В одну из тех ночей я увидел сон, о котором написал жене: "Я сидел на
ковре с двумя молодыми женщинами. Мы говорили о чем-то, шутили и неторопливо
пили чай из пиал. Мне было очень приятно, но в то же время чувствовал я себя
как-то странно, пугала какая-то неестественность происходящего. Проснувшись,
я пытался разобраться, что страшило меня? Кто были мои собеседники? Одна --
Наташа времен нашей с тобой "ковровой жизни" на Каляевской, это я понимал
все время. А другая? И тут я вдруг сообразил, что это тоже Наташа, но уже
иная -- та, что на прошлогоднем снимке, стоящем у меня на столе. Волосы у
этой второй Наташи короче, чем у московской, и убраны под косынку, а в
глазах не ожидание, а суровость и решимость. Смешались времена... Такой вот
сон, Натуля".
...Некоторое время после голодовки меня не возвращали к Смирнову, а в
рабочую камеру выводили поочередно с ним. Я сильно ослабел, да и рацион 9-б
мало помогал восстановлению сил, поэтому Валера, получавший норму 9-а,
оставлял мне часть своей пайки, пряча ее от ментов, чтобы не забрали. Это
нарушение советской законности было обнаружено дней через десять.
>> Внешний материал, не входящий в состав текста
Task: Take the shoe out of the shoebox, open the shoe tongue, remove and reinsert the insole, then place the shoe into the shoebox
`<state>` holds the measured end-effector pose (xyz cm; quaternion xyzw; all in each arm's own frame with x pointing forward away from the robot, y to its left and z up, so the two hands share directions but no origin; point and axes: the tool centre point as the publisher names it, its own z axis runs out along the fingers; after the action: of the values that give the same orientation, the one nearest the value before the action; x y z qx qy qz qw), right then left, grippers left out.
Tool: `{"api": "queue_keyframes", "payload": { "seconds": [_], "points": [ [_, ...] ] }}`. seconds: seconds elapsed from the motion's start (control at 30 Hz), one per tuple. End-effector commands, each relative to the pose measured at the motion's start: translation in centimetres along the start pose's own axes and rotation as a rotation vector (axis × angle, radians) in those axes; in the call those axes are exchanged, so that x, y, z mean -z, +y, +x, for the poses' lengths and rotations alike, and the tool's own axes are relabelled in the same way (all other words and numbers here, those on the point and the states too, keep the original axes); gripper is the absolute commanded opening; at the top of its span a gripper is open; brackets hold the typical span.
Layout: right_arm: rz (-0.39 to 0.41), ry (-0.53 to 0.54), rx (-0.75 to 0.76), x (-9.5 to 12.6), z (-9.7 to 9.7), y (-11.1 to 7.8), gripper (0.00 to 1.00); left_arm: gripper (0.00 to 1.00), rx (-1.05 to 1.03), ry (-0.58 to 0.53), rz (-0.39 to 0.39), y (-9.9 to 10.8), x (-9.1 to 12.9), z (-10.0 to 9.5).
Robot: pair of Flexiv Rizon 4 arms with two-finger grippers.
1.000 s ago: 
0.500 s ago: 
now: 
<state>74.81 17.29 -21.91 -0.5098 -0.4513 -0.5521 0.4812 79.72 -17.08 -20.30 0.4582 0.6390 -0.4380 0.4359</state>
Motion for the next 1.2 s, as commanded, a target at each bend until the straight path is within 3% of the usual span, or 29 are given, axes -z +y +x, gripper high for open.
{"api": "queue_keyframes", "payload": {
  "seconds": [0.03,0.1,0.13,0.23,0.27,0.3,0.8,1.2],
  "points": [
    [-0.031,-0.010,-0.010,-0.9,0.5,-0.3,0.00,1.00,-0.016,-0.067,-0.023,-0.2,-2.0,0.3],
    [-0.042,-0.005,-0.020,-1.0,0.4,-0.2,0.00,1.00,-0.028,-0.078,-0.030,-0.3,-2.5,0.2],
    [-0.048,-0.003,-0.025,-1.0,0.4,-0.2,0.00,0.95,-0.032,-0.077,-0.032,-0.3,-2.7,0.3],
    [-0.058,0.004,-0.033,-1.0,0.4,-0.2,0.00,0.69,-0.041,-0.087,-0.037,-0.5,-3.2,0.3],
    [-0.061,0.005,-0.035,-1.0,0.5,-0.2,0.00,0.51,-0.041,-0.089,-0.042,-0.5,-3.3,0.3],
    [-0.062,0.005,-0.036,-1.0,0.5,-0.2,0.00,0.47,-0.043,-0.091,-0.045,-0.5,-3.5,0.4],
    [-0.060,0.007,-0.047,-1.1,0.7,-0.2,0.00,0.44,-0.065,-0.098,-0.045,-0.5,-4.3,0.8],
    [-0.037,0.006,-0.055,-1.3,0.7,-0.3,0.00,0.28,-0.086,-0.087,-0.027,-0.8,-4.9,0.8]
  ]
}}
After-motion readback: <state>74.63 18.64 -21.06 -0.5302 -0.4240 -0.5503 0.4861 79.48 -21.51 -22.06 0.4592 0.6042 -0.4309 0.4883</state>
-- Вы почему вступили в межкамерную связь со Щаранским? -- спросил
возмущенный Осин, предъявляя Валере вещественное доказательство его
преступления.
Всегда корректный, вежливый, избегающий прямой конфронтации с властями,
Смирнов вспылил:
-- Вы считаете своим долгом морить людей голодом, а я -- их кормить!
-- Раз вы такой добренький, поголодайте-ка сами, -- ухмыльнулся Осин, и
Валера получил пятнадцать суток карцера.
А вскоре после этого попался на передаче хлеба и я.
Вазиф Мейланов снова вернулся в лагерь из тюрьмы. Впрочем, в зону его
даже не заводили, ведь он по-прежнему отказывался от подневольного труда, а
прямиком повели в ШИЗО. Голодовок Вазиф не объявлял, но непрерывное, на
протяжении многих лет, содержание на режиме пониженного питания разрушало
его организм почище любых голодовок.
Когда наступил банный день, я положил в карман брюк насушенные заранее
сухари, чтобы оставить их для Вазифа в раздевалке, в прошлом нам частенько
удавалось подкармливать так друг друга. Но на этот раз менты не дали себя
провести. Один из них, тот самый туркмен Алик Атаев, который шмонал меня
перед свиданиями с родными, был большим крикуном и матерщинником, однако он
настолько устал от многолетней службы и так мечтал о скорой пенсии, что на
многое смотрел сквозь пальцы. Работу свою, правда, Алик любил. Помню,
однажды, проходя по токарному цеху, он вдруг решил проверить карманы моей
рабочей куртки. Быстро запустив руку в один из них, он вытащил оттуда
какую-то записку. Ничего стоящего у меня при себе, разумеется, не было, но
содержание его не интересовало, задача мента -- лишь передать находку
начальству. Скуластое лицо Атаева расплылось в широкой улыбке, и он сказал
мне беззлобно:
-- Знаешь, я ведь сегодня во сне видел, что нахожу у тебя записку, и
именно в этом кармане!
Что ж, у каждого свои сны, свои удовольствия в жизни...
Другим дежурным в тот день был белобрысый тощий мужичок средних лет,
прапорщик Зайцев. Большой любитель природы, он интересно рассказывал о
повадках зверей и птиц, но главной страстью его являлась дисциплина. Зайцев
был преисполнен уважения к системе и к своей работе, гордился тем, что, как
он сам говорил, "находится на передовой линии борьбы с идеологическими
врагами", и к каждому обыску относился как к особо важному государственному
поручению, которое приходится выполнять в тылу врага.
Зайцев-то и решил обшмонать меня при входе в баню.